Audio classification - just like with text - assigns a class label output from the input data. The only difference is instead of text inputs, you have raw audio waveforms. Some practical applications of audio classification include identifying speaker intent, language classification, and even animal species by their sounds.

This guide shows how to:
1. Finetune Wav2Vec2 on the MInDS-14 dataset to classify speaker intent.
2. Use finetuned model for inference.

# Libraries

In [1]:
pip install transformers datasets evaluate

Note: you may need to restart the kernel to use updated packages.


In [2]:
from datasets import load_dataset, Audio

In [3]:
from transformers import AutoFeatureExtractor

# Load Data

In [4]:
# Load the MInDS-14 dataset
minds = load_dataset("PolyAI/minds14", name="en-US", split="train")

# Split the dataset’s train split into a smaller train and test set
# Chance to experiment and make sure everything works before spending more time on the full dataset
minds = minds.train_test_split(test_size=0.2)

# Inspect the data
minds

DatasetDict({
    train: Dataset({
        features: ['path', 'audio', 'transcription', 'english_transcription', 'intent_class', 'lang_id'],
        num_rows: 450
    })
    test: Dataset({
        features: ['path', 'audio', 'transcription', 'english_transcription', 'intent_class', 'lang_id'],
        num_rows: 113
    })
})

In [5]:
# Dataset contains a lot of useful information, like lang_id and english_transcription
# We’ll focus on the audio and intent_class in this guide. Remove the other columns.
minds = minds.remove_columns(["path", "transcription", "english_transcription", "lang_id"])

# Two fields in the dataset:
# audio: a 1-dimensional array of the speech signal that must be called to load and resample the audio file.
# intent_class: represents the class id of the speaker’s intent.
minds["train"][0]

{'audio': {'path': '/Users/nm/.cache/huggingface/datasets/downloads/extracted/4944423aa9d3073a2117f3bc2f3c9cde7140f2cd3d395a3e99ab62075ac3d5eb/en-US~APP_ERROR/602bad435f67b421554f6491.wav',
  'array': array([0., 0., 0., ..., 0., 0., 0.]),
  'sampling_rate': 8000},
 'intent_class': 2}

In [6]:
# Map label name to label id
labels = minds["train"].features["intent_class"].names
label2id, id2label = dict(), dict()
for i, label in enumerate(labels):
    label2id[label] = str(i)
    id2label[str(i)] = label
    
# Now the label id can be converted to a label name
id2label[str(2)]

'app_error'

# Preprocessing

In [7]:
# load a Wav2Vec2 feature extractor to process the audio signal
feature_extractor = AutoFeatureExtractor.from_pretrained("facebook/wav2vec2-base")

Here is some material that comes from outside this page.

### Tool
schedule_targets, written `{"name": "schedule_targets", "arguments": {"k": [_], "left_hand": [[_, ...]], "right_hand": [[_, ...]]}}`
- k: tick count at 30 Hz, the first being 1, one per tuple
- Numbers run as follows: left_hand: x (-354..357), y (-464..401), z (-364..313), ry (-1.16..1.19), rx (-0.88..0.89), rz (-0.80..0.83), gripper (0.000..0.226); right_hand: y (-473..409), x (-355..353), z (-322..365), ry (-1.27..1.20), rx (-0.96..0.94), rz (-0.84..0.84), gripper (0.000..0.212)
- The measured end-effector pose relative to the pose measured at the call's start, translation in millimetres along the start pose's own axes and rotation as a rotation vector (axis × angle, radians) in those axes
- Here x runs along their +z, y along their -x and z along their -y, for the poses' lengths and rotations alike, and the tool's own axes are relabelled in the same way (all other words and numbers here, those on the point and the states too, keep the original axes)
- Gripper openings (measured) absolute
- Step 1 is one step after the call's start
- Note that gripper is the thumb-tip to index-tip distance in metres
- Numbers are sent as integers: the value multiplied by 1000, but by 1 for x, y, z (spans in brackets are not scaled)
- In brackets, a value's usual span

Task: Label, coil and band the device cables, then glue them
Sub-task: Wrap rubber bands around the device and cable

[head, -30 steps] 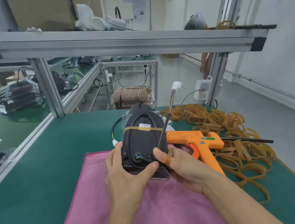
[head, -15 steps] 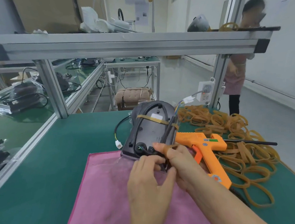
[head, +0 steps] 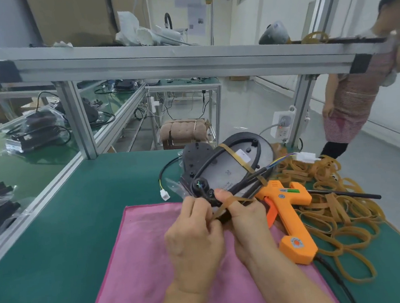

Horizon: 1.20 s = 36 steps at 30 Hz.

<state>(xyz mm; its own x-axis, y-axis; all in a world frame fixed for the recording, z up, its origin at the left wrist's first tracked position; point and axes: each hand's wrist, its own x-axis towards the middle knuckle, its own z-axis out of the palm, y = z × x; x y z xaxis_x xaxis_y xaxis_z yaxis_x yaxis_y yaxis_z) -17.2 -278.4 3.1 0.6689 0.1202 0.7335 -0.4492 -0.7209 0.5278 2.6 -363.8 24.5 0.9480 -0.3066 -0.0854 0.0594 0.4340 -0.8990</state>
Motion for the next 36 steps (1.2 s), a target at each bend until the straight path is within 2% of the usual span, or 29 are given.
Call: {"name": "schedule_targets", "arguments": {"k": [1,5,9,11,14,18,22,27,29,31,32,34,36], "left_hand": [[-2,1,6,6,-34,12,6],[-9,10,33,83,-223,28,43],[-24,9,54,171,-241,56,72],[-32,6,55,217,-177,112,66],[-43,-6,52,205,-15,197,54],[-45,0,53,-43,332,174,37],[-37,28,58,-103,342,175,29],[-55,-2,49,-175,400,187,31],[-57,-17,39,-2,271,211,31],[-54,-31,33,257,12,219,40],[-53,-35,31,323,-57,218,42],[-54,-34,28,276,8,214,33],[-53,-20,29,118,128,163,25]], "right_hand": [[-1,-3,1,14,3,-12,10],[4,-21,4,184,14,44,23],[10,-42,15,339,53,127,37],[11,-48,23,392,67,175,39],[9,-50,33,408,64,187,26],[4,-54,39,318,116,204,24],[6,-58,37,292,66,256,32],[4,-73,28,387,140,309,23],[2,-76,25,373,148,357,20],[2,-76,23,379,154,429,15],[2,-75,22,381,172,465,20],[-2,-74,23,347,179,472,37],[-6,-71,27,235,235,401,39]]}}
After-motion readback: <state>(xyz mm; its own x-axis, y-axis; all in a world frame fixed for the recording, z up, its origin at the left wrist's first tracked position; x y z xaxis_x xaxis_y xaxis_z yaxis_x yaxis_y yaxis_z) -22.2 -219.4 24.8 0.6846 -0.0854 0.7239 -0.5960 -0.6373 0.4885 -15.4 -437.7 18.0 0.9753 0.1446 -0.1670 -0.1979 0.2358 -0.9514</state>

preprocessor_config.json:   0%|          | 0.00/159 [00:00<?, ?B/s]

config.json:   0%|          | 0.00/1.84k [00:00<?, ?B/s]



In [8]:
# The MInDS-14 dataset has a sampling rate of 8000khz (you can find this information in it’s dataset card), 
# Need to resample the dataset to 16000kHz to use the pretrained Wav2Vec2 model
minds = minds.cast_column("audio", Audio(sampling_rate=16_000))
minds["train"][0]

{'audio': {'path': '/Users/nm/.cache/huggingface/datasets/downloads/extracted/4944423aa9d3073a2117f3bc2f3c9cde7140f2cd3d395a3e99ab62075ac3d5eb/en-US~APP_ERROR/602bad435f67b421554f6491.wav',
  'array': array([-4.29120264e-05, -4.39114665e-05,  4.62070457e-05, ...,
         -4.74929839e-05, -3.16616060e-05,  3.27393427e-05]),
  'sampling_rate': 16000},
 'intent_class': 2}

In [None]:
# create a preprocessing function that:
# Calls the audio column to load, and if necessary, resample the audio file
# Checks if the sampling rate of audio file = sampling rate of the audio data a model was pretrained with
# Set a maximum input length to batch longer inputs without truncating them
def preprocess_function(examples):
    audio_arrays = [x["array"] for x in examples["audio"]]
    inputs = feature_extractor(
        audio_arrays, sampling_rate=feature_extractor.sampling_rate, max_length=16000, truncation=True
    )
    return inputs

In [None]:
encoded_minds = minds.map(preprocess_function, remove_columns="audio", batched=True)
encoded_minds = encoded_minds.rename_column("intent_class", "label")